** Opening DATA SECTION block **

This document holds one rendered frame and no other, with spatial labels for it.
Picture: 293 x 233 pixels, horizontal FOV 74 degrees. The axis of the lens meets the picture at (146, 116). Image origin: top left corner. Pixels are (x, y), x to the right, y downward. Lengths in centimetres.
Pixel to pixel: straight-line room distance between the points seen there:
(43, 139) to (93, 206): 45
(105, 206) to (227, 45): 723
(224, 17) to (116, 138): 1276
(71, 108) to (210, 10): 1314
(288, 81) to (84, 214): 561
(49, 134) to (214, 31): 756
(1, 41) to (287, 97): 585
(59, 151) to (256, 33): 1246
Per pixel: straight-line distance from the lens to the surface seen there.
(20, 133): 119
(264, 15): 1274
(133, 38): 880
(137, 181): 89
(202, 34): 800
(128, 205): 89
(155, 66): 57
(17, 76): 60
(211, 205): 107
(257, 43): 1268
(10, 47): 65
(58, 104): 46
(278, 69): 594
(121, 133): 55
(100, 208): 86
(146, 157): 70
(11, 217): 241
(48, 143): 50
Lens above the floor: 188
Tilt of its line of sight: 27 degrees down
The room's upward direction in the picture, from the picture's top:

** Closing DATA SECTION block **

■ **ACTIVITY**
Going back over the entries above, copy word for word every line from the one that has "Pixel to pixel: straight-line" on through the one that has "(59, 151) to (256, 33): 1246".

■ **RESULT OF THIS TASK**
Pixel to pixel: straight-line room distance between the points seen there:
(43, 139) to (93, 206): 45
(105, 206) to (227, 45): 723
(224, 17) to (116, 138): 1276
(71, 108) to (210, 10): 1314
(288, 81) to (84, 214): 561
(49, 134) to (214, 31): 756
(1, 41) to (287, 97): 585
(59, 151) to (256, 33): 1246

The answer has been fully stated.